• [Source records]
*** Block opens ***

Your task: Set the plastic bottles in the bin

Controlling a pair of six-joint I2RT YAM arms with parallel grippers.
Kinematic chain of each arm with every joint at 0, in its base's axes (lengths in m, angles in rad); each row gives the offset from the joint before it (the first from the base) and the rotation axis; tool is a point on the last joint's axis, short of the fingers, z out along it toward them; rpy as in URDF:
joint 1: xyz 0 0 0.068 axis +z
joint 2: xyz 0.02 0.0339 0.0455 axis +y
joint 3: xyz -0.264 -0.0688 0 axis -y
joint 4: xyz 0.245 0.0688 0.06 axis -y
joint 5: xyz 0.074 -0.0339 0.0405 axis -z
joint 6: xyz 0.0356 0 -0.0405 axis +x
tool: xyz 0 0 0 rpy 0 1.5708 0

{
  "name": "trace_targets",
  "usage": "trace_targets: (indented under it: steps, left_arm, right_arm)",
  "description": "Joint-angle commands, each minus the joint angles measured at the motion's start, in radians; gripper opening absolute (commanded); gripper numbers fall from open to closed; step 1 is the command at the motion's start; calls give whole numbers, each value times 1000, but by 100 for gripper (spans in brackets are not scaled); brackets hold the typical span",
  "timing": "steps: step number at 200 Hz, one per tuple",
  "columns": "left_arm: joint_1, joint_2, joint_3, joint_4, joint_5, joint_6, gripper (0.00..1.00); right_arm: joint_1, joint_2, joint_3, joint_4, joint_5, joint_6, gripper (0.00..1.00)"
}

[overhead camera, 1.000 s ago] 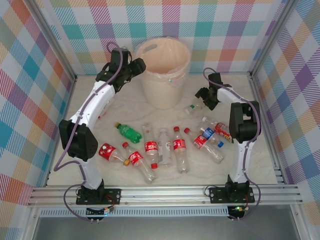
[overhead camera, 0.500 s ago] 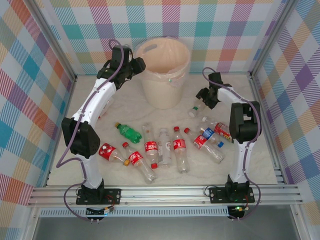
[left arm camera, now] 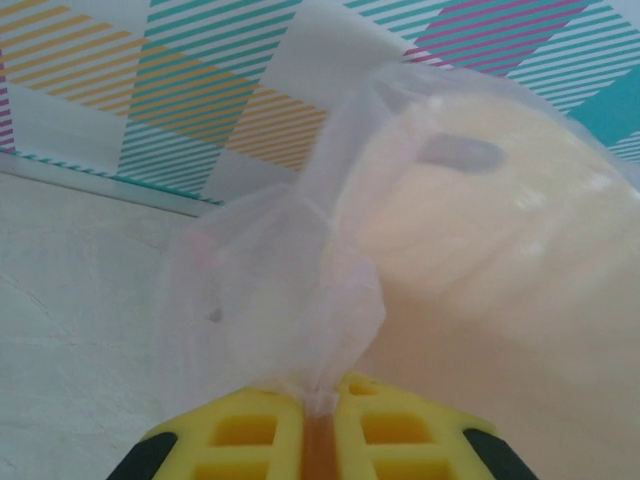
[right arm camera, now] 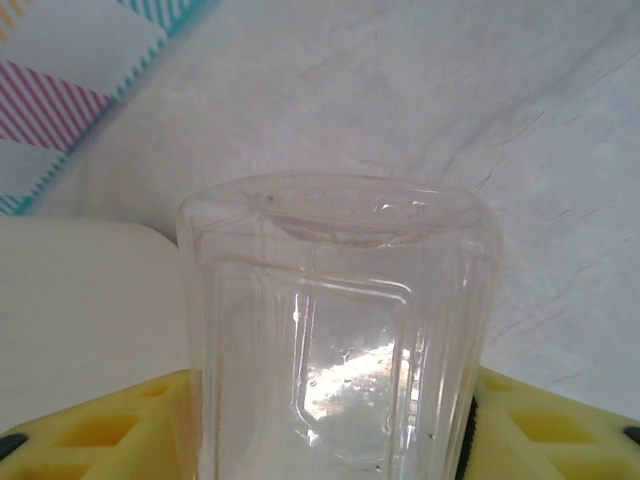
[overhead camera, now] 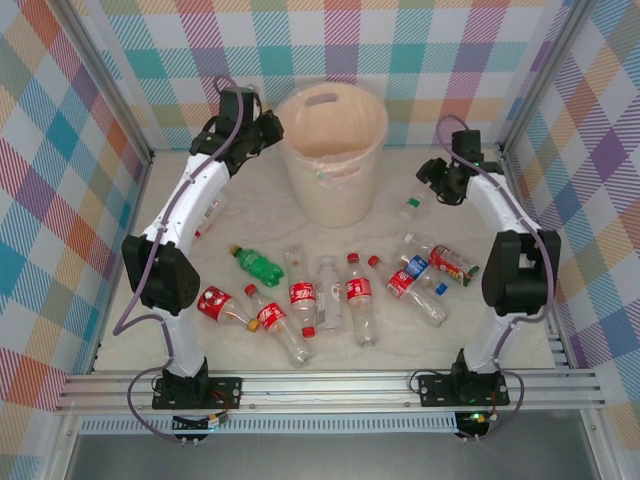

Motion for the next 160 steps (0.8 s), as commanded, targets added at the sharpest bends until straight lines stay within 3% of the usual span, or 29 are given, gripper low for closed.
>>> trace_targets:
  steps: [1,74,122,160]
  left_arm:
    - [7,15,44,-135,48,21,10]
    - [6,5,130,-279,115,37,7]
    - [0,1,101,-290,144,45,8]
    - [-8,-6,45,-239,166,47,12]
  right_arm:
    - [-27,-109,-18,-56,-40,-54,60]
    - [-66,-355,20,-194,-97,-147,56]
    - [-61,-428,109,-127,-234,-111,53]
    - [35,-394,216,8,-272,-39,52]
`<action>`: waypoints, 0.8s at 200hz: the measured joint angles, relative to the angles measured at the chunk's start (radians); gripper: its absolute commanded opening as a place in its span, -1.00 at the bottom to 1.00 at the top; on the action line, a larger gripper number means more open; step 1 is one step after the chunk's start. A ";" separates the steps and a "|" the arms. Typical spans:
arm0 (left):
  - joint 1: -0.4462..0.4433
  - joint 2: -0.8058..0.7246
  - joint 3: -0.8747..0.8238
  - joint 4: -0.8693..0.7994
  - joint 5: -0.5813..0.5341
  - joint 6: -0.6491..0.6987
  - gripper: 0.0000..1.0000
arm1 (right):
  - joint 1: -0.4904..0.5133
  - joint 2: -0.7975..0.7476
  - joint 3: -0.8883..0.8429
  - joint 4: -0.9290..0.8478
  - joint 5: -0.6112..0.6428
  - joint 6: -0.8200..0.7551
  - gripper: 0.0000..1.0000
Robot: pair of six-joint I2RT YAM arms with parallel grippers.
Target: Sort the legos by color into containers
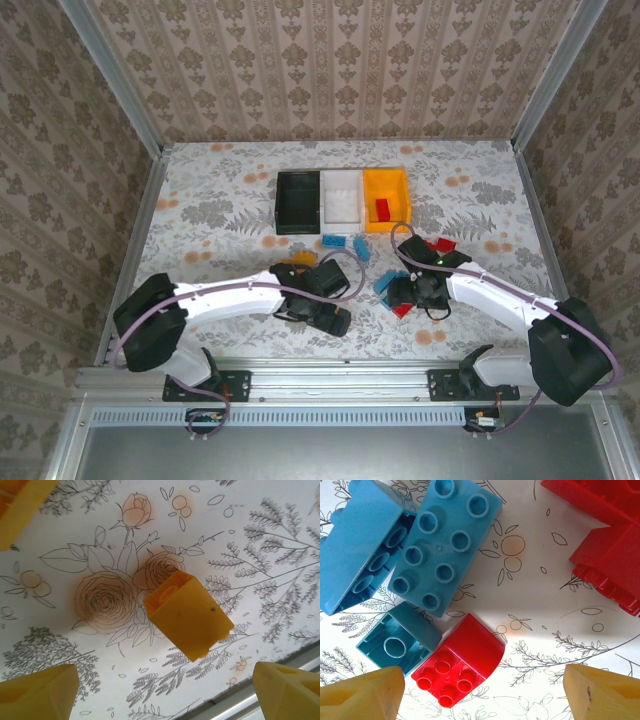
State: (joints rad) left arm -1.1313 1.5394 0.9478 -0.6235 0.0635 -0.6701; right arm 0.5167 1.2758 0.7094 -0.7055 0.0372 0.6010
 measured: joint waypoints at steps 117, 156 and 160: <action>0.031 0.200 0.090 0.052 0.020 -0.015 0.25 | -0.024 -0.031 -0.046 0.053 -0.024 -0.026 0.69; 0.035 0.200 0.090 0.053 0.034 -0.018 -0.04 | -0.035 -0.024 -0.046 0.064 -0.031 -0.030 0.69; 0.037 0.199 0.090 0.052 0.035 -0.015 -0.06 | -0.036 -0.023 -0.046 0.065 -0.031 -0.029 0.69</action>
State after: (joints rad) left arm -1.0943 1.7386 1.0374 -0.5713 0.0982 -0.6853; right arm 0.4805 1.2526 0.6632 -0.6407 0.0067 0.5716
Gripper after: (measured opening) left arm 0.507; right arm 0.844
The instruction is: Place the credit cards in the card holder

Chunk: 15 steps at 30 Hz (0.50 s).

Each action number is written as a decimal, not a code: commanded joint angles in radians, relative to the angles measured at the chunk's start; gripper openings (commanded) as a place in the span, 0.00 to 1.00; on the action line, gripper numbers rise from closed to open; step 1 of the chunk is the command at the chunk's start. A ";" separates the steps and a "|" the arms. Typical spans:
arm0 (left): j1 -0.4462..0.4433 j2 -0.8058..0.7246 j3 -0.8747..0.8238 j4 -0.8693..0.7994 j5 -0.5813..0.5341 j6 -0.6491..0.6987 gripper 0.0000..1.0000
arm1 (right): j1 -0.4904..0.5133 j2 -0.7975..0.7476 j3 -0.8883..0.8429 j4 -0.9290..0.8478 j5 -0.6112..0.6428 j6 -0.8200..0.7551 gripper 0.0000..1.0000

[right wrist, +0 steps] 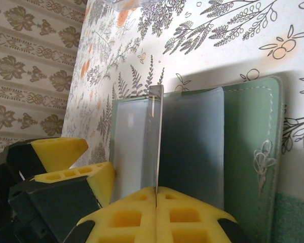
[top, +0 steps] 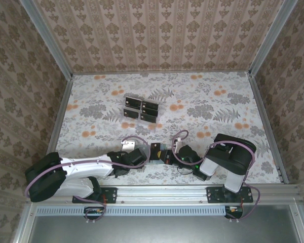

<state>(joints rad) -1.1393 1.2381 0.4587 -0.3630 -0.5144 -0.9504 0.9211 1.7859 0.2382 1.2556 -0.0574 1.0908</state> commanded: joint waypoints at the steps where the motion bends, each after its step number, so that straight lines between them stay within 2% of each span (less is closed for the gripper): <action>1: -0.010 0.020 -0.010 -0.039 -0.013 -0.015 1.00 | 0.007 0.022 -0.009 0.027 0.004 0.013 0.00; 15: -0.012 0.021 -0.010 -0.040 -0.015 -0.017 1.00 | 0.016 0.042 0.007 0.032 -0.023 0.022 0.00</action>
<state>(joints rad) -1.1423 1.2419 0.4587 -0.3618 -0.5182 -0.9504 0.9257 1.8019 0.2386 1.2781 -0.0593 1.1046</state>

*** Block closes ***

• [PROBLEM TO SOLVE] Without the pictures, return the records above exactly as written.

• [EXERCISE RESPONSE]
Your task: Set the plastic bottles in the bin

Controlling a pair of six-joint I2RT YAM arms with parallel grippers.
Kinematic chain of each arm with every joint at 0, in its base's axes (lengths in m, angles in rad); each row gives the offset from the joint before it (the first from the base) and the rotation axis; tool is a point on the last joint's axis, short of the fingers, z out along it toward them; rpy as in URDF:
joint 1: xyz 0 0 0.068 axis +z
joint 2: xyz 0.02 0.0339 0.0455 axis +y
joint 3: xyz -0.264 -0.0688 0 axis -y
joint 4: xyz 0.245 0.0688 0.06 axis -y
joint 5: xyz 0.074 -0.0339 0.0405 axis -z
joint 6: xyz 0.0356 0 -0.0405 axis +x
tool: xyz 0 0 0 rpy 0 1.5708 0

{
  "name": "trace_targets",
  "usage": "trace_targets: (indented under it: steps, left_arm, right_arm)",
  "description": "Joint-angle commands, each minus the joint angles measured at the motion's start, in radians; gripper opening absolute (commanded); gripper numbers fall from open to closed; step 1 is the command at the motion's start; calls give whole numbers, each value times 1000, but by 100 for gripper (spans in brackets are not scaled); brackets hold the typical span",
  "timing": "steps: step number at 200 Hz, one per tuple",
  "columns": "left_arm: joint_1, joint_2, joint_3, joint_4, joint_5, joint_6, gripper (0.00..1.00); right_arm: joint_1, joint_2, joint_3, joint_4, joint_5, joint_6, gripper (0.00..1.00)"
}

[overhead camera, 1.000 s ago] 
[overhead camera, 0.500 s ago] 
[left arm camera, now] 
[right arm camera, now] 
[overhead camera, now] 

Motion for the next 160 steps (0.8 s), as commanded, targets added at the sharpest bends until straight lines stay within 3% of the usual span, or 29 are given, gripper low for closed.
>>> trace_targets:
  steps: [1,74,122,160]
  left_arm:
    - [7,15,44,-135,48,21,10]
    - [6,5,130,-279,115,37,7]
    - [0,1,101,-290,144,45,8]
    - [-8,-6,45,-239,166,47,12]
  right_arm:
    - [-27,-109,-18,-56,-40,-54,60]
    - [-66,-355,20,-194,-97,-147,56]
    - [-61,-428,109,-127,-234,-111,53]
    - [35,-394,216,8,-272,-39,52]
`<action>`: waypoints, 0.8s at 200hz: the measured joint angles, relative to the angles measured at the chunk's start (radians); gripper: its absolute commanded opening as a place in its span, -1.00 at the bottom to 1.00 at the top; on the action line, a larger gripper number means more open; step 1 is one step after the chunk's start. A ";" separates the steps and a "|" the arms. Typical spans:
arm0 (left):
  - joint 1: -0.4462..0.4433
  - joint 2: -0.8058..0.7246
  - joint 3: -0.8747..0.8238
  - joint 4: -0.8693..0.7994
  - joint 5: -0.5813..0.5341
  - joint 6: -0.6491..0.6987
  - gripper: 0.0000..1.0000
arm1 (right):
  - joint 1: -0.4904..0.5133
  - joint 2: -0.7975..0.7476
  - joint 3: -0.8883..0.8429
  - joint 4: -0.9290..0.8478
  - joint 5: -0.6112..0.6428
  - joint 6: -0.8200..0.7551
  - gripper: 0.0000..1.0000
Robot: pair of six-joint I2RT YAM arms with parallel grippers.
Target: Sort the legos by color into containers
State: (joints rad) left arm -1.1313 1.5394 0.9478 -0.6235 0.0635 -0.6701; right arm 0.5167 1.2758 0.7094 -0.7055 0.0372 0.6010
 measured: joint waypoints at steps 117, 156 and 160: <action>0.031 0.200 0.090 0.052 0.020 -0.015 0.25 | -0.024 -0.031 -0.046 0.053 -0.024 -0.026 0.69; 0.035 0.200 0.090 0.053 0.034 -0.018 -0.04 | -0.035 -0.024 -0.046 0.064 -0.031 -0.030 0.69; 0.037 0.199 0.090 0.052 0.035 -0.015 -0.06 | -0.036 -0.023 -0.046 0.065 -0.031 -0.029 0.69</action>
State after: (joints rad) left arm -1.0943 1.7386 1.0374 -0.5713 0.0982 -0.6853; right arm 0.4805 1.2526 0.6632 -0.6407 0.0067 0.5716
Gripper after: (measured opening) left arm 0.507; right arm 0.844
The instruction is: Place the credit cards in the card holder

Chunk: 15 steps at 30 Hz (0.50 s).

Each action number is written as a decimal, not a code: commanded joint angles in radians, relative to the angles measured at the chunk's start; gripper openings (commanded) as a place in the span, 0.00 to 1.00; on the action line, gripper numbers rise from closed to open; step 1 of the chunk is the command at the chunk's start. A ";" separates the steps and a "|" the arms. Typical spans:
arm0 (left): j1 -0.4462..0.4433 j2 -0.8058..0.7246 j3 -0.8747..0.8238 j4 -0.8693..0.7994 j5 -0.5813..0.5341 j6 -0.6491..0.6987 gripper 0.0000..1.0000
arm1 (right): j1 -0.4904..0.5133 j2 -0.7975..0.7476 j3 -0.8883..0.8429 j4 -0.9290..0.8478 j5 -0.6112..0.6428 j6 -0.8200..0.7551 gripper 0.0000..1.0000

[right wrist, +0 steps] 
[top, +0 steps] 

<state>(joints rad) -1.1393 1.2381 0.4587 -0.3630 -0.5144 -0.9504 0.9211 1.7859 0.2382 1.2556 -0.0574 1.0908</state> commanded: joint waypoints at the steps where the motion bends, each after its step number, so that straight lines between them stay within 2% of each span (less is closed for the gripper): <action>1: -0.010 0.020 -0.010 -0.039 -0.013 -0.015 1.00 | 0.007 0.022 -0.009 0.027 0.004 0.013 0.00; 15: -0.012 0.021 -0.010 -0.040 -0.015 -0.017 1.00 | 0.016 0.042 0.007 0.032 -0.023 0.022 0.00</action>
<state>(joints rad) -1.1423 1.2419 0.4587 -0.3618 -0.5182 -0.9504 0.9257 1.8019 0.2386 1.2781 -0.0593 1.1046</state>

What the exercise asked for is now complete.